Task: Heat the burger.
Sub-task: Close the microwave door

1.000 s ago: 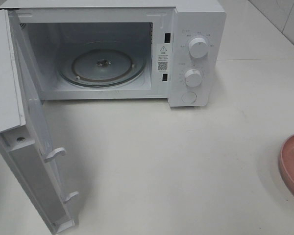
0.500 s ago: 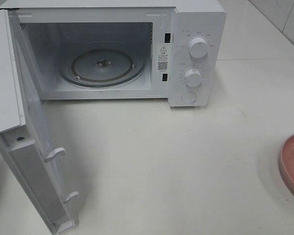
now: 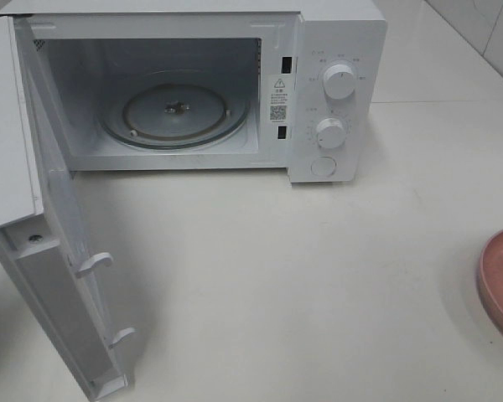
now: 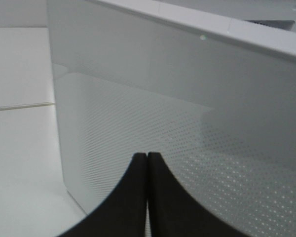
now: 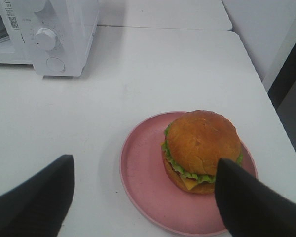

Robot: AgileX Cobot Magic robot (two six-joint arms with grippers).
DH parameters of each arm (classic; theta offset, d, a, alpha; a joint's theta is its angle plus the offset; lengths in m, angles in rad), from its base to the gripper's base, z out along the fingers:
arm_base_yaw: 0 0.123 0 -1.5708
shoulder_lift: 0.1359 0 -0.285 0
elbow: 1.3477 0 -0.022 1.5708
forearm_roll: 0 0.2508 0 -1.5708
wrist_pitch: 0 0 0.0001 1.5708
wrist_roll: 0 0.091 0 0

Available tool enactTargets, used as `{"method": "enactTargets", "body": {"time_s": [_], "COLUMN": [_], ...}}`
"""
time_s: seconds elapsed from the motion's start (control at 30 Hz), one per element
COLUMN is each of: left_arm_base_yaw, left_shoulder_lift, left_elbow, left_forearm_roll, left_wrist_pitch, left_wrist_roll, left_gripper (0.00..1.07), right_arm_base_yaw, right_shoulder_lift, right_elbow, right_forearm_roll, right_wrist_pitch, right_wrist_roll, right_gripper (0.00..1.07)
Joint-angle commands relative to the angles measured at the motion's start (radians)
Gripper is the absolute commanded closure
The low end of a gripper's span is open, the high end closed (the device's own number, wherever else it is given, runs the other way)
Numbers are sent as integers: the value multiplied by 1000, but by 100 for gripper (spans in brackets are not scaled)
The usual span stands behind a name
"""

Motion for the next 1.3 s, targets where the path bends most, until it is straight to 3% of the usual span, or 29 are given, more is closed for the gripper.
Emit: {"method": "enactTargets", "body": {"time_s": [0.03, 0.17, 0.3, 0.37, 0.47, 0.53, 0.9, 1.3], "left_arm_base_yaw": [0, -7, -60, -154, -175, -244, -386, -573], "left_shoulder_lift": [56, 82, 97, 113, 119, 139, 224, 334], "left_elbow": [-45, -53, -67, -87, -89, -111, -228, -396], "left_forearm_roll": [85, 87, 83, -36, -87, -169, -289, -519], "left_wrist_pitch": [-29, -33, -26, 39, 44, 42, 51, 104], "left_wrist_roll": [-39, -52, -28, 17, 26, 57, 73, 193], "left_gripper": [107, 107, 107, 107, 107, 107, 107, 107], "right_arm_base_yaw": [-6, -6, -6, -6, -6, -6, -6, -6], "right_shoulder_lift": [-24, -24, -24, -24, -24, -24, -24, -24], "right_elbow": [2, 2, 2, 2, 2, 2, 2, 2], "right_forearm_roll": [-3, -3, -3, -3, -3, -3, -3, -3], "right_wrist_pitch": [-15, -15, -15, -15, -15, -15, -15, -15], "right_wrist_roll": [-5, -5, -5, -5, -5, -5, -5, -5], "right_gripper": [31, 31, 31, 31, 31, 31, 31, 31]}}
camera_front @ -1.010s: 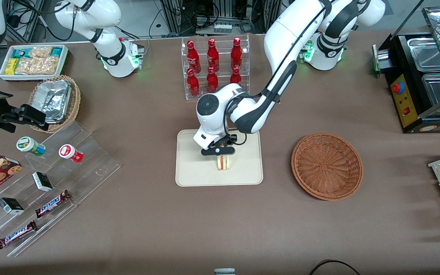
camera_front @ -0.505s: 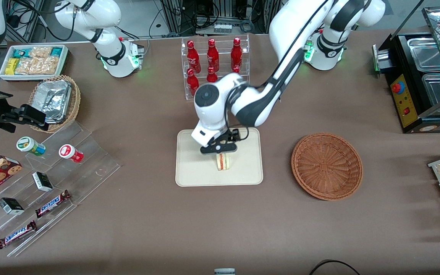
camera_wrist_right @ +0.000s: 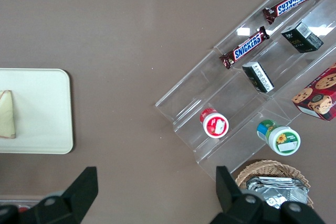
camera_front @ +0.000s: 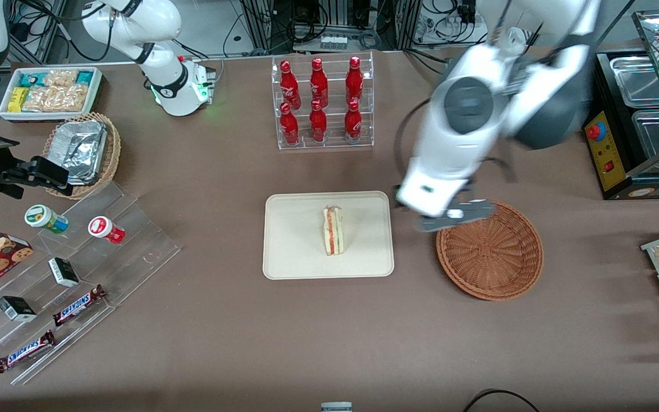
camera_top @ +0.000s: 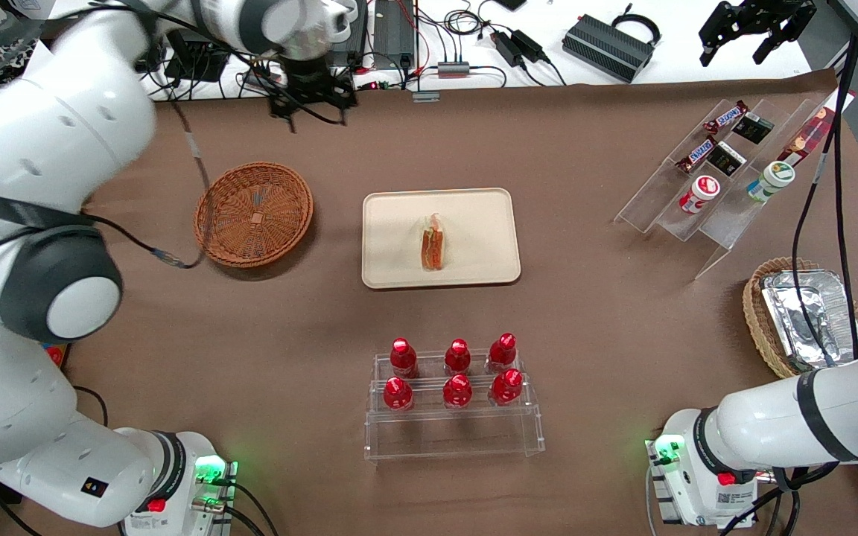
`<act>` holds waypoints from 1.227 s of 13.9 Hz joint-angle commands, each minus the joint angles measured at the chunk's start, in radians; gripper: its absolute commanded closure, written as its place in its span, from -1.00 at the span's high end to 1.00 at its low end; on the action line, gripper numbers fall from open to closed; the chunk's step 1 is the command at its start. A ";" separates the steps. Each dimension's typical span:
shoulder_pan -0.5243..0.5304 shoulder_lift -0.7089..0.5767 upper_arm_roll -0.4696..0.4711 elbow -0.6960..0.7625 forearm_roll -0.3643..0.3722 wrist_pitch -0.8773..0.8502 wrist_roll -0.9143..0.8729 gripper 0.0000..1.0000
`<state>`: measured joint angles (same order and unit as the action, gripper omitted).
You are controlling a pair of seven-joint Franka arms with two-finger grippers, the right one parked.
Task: Place sandwich from basket to tray
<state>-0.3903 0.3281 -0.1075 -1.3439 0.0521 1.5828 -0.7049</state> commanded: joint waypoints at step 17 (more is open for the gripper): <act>0.436 -0.273 0.070 -0.238 -0.081 -0.049 0.611 1.00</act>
<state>0.0571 0.0710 -0.0760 -1.5798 -0.0099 1.5307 -0.0984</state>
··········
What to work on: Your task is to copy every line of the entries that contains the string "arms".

Reply:
Robot: AgileX Cobot Magic robot (two six-joint arms with grippers).
You are controlling a pair of seven-joint Franka arms with two-finger grippers, the right one parked.

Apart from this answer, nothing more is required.